- [Exercise objective]: Retype, word for word, every line of the records below starting at the one that contains "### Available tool" and ending at the one that contains "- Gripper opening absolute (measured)"; include both of those lines and nothing more.

==== Records provided ====

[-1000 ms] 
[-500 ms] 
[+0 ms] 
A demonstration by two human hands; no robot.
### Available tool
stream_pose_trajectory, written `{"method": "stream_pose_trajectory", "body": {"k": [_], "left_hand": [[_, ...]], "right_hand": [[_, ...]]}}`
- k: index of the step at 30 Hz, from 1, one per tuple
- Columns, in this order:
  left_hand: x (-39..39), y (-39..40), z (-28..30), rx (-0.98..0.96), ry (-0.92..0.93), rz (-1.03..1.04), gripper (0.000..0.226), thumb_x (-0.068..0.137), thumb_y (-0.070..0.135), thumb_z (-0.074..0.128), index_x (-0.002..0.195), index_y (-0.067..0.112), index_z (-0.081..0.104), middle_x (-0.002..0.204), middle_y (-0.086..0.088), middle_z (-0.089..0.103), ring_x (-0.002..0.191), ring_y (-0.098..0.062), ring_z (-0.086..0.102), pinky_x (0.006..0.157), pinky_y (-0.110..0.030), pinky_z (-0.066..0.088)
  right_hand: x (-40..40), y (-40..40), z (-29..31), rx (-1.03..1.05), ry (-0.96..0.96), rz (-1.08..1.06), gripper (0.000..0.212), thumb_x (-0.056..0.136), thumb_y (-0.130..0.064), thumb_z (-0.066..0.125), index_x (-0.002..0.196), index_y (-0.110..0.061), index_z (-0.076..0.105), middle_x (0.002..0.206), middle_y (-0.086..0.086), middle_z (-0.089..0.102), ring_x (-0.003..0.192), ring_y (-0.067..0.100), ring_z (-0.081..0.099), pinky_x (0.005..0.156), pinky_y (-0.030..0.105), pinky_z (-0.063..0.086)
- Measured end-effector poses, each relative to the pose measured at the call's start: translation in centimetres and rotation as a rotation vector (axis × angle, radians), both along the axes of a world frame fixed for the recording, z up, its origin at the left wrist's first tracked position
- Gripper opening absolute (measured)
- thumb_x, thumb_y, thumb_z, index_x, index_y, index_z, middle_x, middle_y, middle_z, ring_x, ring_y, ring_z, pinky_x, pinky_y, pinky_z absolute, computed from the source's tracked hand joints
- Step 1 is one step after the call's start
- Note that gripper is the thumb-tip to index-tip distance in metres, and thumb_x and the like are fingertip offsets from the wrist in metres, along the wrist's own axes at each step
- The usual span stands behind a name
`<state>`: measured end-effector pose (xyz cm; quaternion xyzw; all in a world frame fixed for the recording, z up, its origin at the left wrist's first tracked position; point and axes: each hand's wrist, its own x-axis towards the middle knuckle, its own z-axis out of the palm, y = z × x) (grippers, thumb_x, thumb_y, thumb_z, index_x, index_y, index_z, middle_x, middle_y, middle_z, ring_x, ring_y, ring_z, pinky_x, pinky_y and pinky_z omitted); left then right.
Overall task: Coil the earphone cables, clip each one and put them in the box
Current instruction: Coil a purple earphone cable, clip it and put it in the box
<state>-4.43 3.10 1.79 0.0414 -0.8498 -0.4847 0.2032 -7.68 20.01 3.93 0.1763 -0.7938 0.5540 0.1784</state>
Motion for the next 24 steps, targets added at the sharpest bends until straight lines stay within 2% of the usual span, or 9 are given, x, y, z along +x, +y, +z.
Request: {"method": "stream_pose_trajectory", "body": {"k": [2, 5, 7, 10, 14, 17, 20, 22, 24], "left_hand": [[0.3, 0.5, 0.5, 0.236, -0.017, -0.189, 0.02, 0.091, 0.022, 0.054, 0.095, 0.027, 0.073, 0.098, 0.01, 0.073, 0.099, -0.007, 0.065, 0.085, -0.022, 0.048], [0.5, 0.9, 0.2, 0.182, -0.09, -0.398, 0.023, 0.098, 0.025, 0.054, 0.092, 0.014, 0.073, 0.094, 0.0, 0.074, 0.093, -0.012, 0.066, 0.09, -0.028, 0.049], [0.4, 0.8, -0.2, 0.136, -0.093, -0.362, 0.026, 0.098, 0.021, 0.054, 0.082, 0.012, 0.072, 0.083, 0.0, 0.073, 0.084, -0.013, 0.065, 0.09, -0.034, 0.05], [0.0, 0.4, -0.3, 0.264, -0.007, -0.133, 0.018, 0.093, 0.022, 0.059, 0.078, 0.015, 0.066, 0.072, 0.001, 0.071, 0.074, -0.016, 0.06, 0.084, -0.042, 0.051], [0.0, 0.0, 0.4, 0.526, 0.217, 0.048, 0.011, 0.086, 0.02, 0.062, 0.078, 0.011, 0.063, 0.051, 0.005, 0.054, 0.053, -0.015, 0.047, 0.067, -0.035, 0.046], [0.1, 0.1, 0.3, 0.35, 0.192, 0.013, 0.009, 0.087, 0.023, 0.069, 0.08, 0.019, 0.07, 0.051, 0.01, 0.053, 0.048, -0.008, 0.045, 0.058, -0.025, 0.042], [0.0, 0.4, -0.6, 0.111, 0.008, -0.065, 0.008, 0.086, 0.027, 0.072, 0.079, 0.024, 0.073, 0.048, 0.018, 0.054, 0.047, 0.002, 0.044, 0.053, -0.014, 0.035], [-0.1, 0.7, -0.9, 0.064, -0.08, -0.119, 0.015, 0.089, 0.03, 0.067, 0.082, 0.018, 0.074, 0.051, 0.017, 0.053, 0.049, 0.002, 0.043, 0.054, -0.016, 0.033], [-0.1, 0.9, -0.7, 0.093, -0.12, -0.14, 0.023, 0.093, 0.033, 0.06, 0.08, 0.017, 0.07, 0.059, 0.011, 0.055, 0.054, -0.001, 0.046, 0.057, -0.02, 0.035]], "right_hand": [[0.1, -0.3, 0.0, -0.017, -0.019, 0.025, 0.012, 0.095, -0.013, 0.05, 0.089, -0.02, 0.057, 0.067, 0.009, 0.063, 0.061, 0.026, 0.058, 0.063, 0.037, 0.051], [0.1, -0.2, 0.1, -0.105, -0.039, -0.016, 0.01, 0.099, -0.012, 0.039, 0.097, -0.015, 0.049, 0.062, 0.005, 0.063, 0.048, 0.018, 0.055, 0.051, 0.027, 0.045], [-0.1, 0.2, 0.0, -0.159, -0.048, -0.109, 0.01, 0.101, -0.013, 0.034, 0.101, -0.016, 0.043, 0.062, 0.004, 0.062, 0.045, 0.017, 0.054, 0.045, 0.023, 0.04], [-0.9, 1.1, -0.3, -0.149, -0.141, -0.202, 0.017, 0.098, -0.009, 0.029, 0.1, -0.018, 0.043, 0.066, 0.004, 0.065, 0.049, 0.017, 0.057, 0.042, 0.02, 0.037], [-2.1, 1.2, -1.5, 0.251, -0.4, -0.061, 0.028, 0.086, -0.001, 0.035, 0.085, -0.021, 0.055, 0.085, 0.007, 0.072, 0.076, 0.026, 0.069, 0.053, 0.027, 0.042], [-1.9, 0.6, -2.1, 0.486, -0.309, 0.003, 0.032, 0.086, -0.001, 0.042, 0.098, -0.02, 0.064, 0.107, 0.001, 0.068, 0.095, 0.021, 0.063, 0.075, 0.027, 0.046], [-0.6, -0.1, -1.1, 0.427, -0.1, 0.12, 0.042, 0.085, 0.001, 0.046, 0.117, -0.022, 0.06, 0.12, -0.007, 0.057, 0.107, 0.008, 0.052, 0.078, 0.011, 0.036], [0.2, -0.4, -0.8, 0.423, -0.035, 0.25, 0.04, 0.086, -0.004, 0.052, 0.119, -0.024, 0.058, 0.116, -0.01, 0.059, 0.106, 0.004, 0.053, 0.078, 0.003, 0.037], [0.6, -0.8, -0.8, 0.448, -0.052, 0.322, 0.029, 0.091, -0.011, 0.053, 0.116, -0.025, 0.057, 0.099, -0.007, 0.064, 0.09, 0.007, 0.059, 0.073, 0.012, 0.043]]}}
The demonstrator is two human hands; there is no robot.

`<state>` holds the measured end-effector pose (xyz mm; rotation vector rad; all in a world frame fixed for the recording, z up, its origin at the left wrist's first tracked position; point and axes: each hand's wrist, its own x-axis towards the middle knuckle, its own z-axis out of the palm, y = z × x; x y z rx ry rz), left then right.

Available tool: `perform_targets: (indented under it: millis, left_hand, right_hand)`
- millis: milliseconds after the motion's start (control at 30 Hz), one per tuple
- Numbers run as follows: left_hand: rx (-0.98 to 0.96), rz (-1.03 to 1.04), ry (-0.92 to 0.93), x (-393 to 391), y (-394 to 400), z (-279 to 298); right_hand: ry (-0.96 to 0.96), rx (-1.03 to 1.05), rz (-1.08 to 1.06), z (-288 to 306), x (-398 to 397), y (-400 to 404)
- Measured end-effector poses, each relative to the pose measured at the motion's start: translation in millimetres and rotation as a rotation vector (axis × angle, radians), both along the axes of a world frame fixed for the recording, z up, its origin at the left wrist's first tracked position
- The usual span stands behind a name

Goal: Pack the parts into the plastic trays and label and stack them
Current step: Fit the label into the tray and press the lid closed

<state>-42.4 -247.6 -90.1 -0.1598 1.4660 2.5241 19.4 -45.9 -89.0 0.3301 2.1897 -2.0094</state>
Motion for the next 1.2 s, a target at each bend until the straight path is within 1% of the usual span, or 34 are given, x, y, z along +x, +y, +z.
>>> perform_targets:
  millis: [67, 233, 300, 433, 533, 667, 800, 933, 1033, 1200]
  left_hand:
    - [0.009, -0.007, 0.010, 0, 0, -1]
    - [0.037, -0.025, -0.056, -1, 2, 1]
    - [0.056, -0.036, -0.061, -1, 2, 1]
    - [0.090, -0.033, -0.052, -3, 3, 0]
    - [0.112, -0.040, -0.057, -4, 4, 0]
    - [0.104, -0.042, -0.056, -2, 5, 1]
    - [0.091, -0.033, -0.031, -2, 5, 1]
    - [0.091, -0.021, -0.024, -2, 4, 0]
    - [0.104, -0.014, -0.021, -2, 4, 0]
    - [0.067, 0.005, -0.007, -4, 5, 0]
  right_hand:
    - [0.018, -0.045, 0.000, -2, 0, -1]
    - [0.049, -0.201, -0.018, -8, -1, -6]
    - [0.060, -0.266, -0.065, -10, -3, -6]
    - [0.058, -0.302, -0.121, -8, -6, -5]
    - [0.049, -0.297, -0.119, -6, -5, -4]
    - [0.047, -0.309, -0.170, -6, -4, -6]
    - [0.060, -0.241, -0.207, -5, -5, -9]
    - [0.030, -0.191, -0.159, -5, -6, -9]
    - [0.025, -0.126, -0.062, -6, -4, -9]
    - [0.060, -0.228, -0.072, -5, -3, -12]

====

- [Solution to the exercise]:
### Available tool
stream_pose_trajectory, written `{"method": "stream_pose_trajectory", "body": {"k": [_], "left_hand": [[_, ...]], "right_hand": [[_, ...]]}}`
- k: index of the step at 30 Hz, from 1, one per tuple
- Columns, in this order:
  left_hand: x (-39..39), y (-39..40), z (-28..30), rx (-0.98..0.96), ry (-0.92..0.93), rz (-1.03..1.04), gripper (0.000..0.226), thumb_x (-0.068..0.137), thumb_y (-0.070..0.135), thumb_z (-0.074..0.128), index_x (-0.002..0.195), index_y (-0.067..0.112), index_z (-0.081..0.104), middle_x (-0.002..0.204), middle_y (-0.086..0.088), middle_z (-0.089..0.103), ring_x (-0.002..0.191), ring_y (-0.098..0.062), ring_z (-0.086..0.102), pinky_x (0.006..0.157), pinky_y (-0.110..0.030), pinky_z (-0.066..0.088)
  right_hand: x (-40..40), y (-40..40), z (-29..31), rx (-1.03..1.05), ry (-0.96..0.96), rz (-1.08..1.06), gripper (0.000..0.212), thumb_x (-0.056..0.136), thumb_y (-0.130..0.064), thumb_z (-0.066..0.125), index_x (-0.002..0.196), index_y (-0.110..0.061), index_z (-0.076..0.105), middle_x (0.002..0.206), middle_y (-0.086..0.086), middle_z (-0.089..0.102), ring_x (-0.003..0.192), ring_y (-0.067..0.100), ring_z (-0.081..0.099), pinky_x (0.005..0.156), pinky_y (-0.030..0.105), pinky_z (-0.063..0.086)
- Measured end-effector poses, each relative to the pose measured at the call's start: translation in centimetres and rotation as a rotation vector (axis × angle, radians), both along the axes of a world frame fixed for the recording, z up, its origin at the left wrist's first tracked position
- Gripper opening absolute (measured)

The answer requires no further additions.